I use Apache Spark 2.2.0 and Scala.
I'm following the question as a guide to pivot a dataframe without using the pivot function.
I need to pivot the dataframe without using the pivot function as I have non-numerical data and pivot
works with an aggregation function like sum
, min
, max
on numerical data only. I've got a non-numerical column I'd like to use in pivot
aggregation.
Here's my data:
+---+-------------+----------+-------------+----------+-------+
|Qid| Question|AnswerText|ParticipantID|Assessment| GeoTag|
+---+-------------+----------+-------------+----------+-------+
| 1|Question1Text| Yes| abcde1| 0|(x1,y1)|
| 2|Question2Text| No| abcde1| 0|(x1,y1)|
| 3|Question3Text| 3| abcde1| 0|(x1,y1)|
| 1|Question1Text| No| abcde2| 0|(x2,y2)|
| 2|Question2Text| Yes| abcde2| 0|(x2,y2)|
+---+-------------+----------+-------------+----------+-------+
I want it to group by ParticipantID
, Assessment
and GeoTag
tags and "pivot" on Question
column and take the values from AnswerText
column. In the end, the output should look as follows:
+-------------+-----------+----------+-------+-----+----- +
|ParticipantID|Assessment |GeoTag |Qid_1 |Qid_2|Qid_3 |
+-------------+-----------+----------+-------+-----+------+
|abcde1 |0 |(x1,y1) |Yes |No |3 |
|abcde2 |0 |(x2,y2) |No |Yes |null |
+-------------+-----------+----------+-------+-----+------+
I have tried this:
val questions: Array[String] = df.select("Q_id")
.distinct()
.collect()
.map(_.getAs[String]("Q_id"))
.sortWith(_<_)
val df2: DataFrame = questions.foldLeft(df) {
case (data, question) => data.selectExpr("*", s"IF(Q_id = '$question', AnswerText, 0) AS $question")
}
[followed by a GroupBy expression]
But I'm getting the following error, which must be something to do with the syntax of the final statement AS $question
17/12/08 16:13:12 INFO SparkSqlParser: Parsing command: *
17/12/08 16:13:12 INFO SparkSqlParser: Parsing command: IF(Q_id_string_new_2 = '101_Who_is_with_you_right_now?', AnswerText, 0) AS 101_Who_is_with_you_right_now?

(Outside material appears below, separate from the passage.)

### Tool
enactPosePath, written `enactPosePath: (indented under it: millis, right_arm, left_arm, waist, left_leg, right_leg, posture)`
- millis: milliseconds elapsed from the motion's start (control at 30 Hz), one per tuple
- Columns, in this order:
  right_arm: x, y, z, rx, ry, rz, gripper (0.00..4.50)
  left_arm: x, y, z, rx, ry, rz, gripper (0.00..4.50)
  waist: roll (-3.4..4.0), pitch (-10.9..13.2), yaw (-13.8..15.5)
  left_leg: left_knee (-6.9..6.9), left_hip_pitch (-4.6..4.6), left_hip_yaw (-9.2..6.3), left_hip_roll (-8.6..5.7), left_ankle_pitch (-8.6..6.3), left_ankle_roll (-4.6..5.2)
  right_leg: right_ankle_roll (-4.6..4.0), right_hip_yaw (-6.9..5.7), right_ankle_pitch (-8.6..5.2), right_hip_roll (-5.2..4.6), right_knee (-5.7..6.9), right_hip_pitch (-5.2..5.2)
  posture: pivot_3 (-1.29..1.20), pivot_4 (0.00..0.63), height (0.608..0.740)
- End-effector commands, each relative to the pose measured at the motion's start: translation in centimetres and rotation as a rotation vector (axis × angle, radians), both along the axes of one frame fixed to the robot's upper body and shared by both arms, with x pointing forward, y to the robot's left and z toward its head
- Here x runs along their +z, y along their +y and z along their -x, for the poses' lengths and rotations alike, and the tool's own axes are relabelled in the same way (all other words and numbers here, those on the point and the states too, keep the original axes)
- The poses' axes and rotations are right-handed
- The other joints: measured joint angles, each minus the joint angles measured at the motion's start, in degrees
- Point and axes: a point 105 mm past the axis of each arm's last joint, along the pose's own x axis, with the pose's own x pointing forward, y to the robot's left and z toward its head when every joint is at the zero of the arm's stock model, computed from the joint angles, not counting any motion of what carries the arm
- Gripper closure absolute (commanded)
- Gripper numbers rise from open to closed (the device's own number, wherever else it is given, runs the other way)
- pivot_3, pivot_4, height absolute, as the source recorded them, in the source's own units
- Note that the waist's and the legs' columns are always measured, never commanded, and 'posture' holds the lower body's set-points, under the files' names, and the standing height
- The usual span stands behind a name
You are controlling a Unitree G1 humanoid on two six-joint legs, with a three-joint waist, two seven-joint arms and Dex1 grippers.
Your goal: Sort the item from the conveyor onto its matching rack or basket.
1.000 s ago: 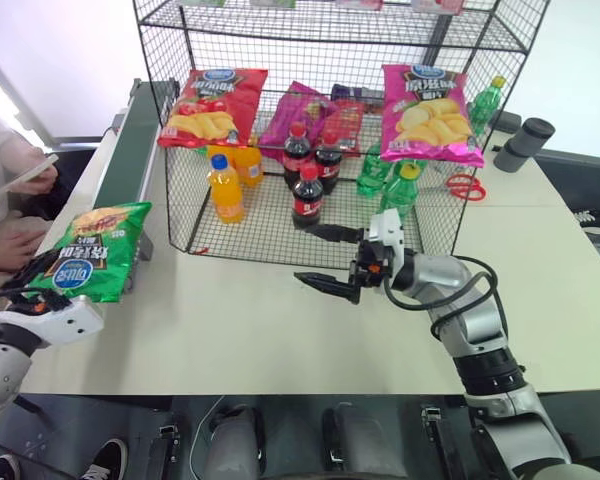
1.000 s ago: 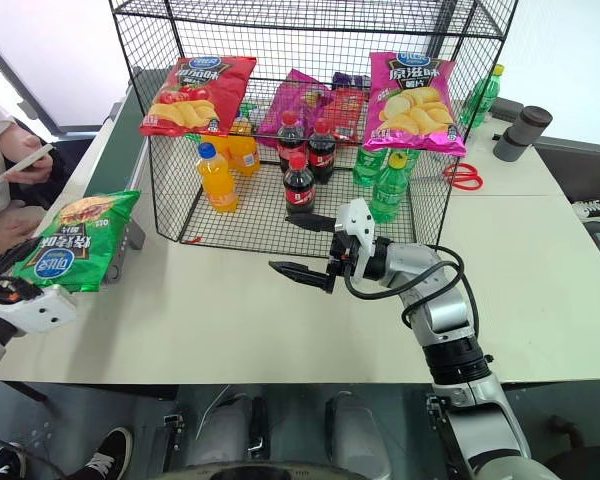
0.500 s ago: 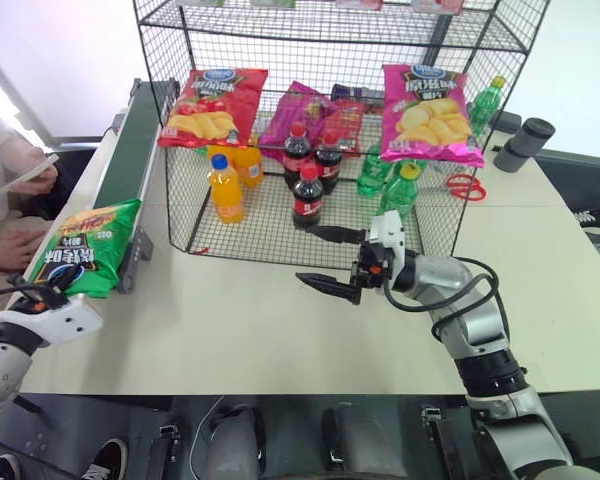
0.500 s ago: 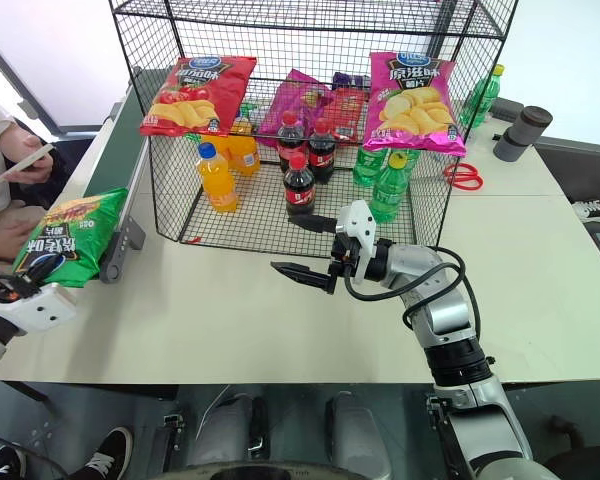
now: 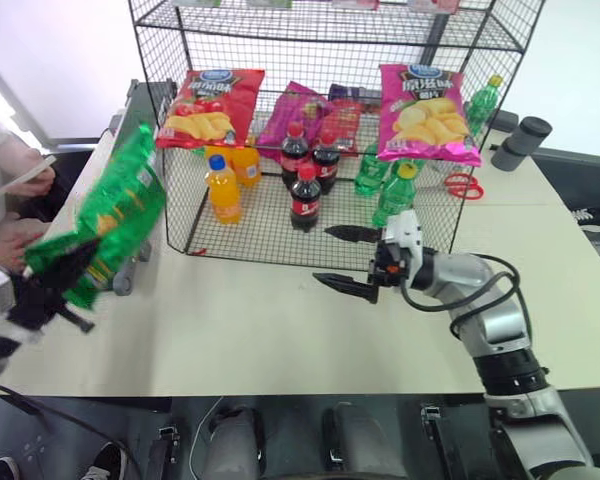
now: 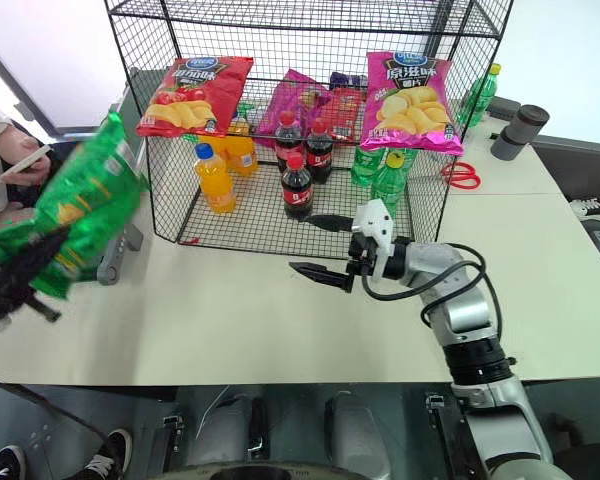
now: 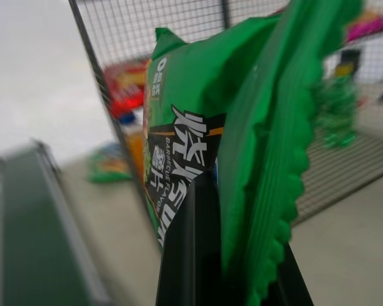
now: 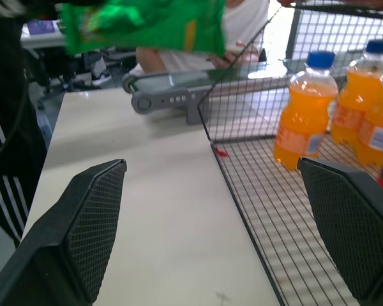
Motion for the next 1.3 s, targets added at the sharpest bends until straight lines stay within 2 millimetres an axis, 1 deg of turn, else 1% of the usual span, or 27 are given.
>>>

extraneous input '?' expecting <EOF>(line 1, pos 104)
== SQL ==
IF(Q_id_string_new_2 = '101_Who_is_with_you_right_now?', AnswerText, 0) AS 101_Who_is_with_you_right_now?
--------------------------------------------------------------------------------------------------------^^^
org.apache.spark.sql.catalyst.parser.ParseException:
extraneous input '?' expecting <EOF>(line 1, pos 104)
== SQL ==
IF(Q_id_string_new_2 = '101_Who_is_with_you_right_now?', AnswerText, 0) AS 101_Who_is_with_you_right_now?
--------------------------------------------------------------------------------------------------------^^^
at org.apache.spark.sql.catalyst.parser.ParseException.withCommand(ParseDriver.scala:217)
Any ideas where I am going wrong? Is there a better way? I thought about reverting to Pandas and Python outside Spark if necessary, but I'd rather write all the code within the same framework if possible.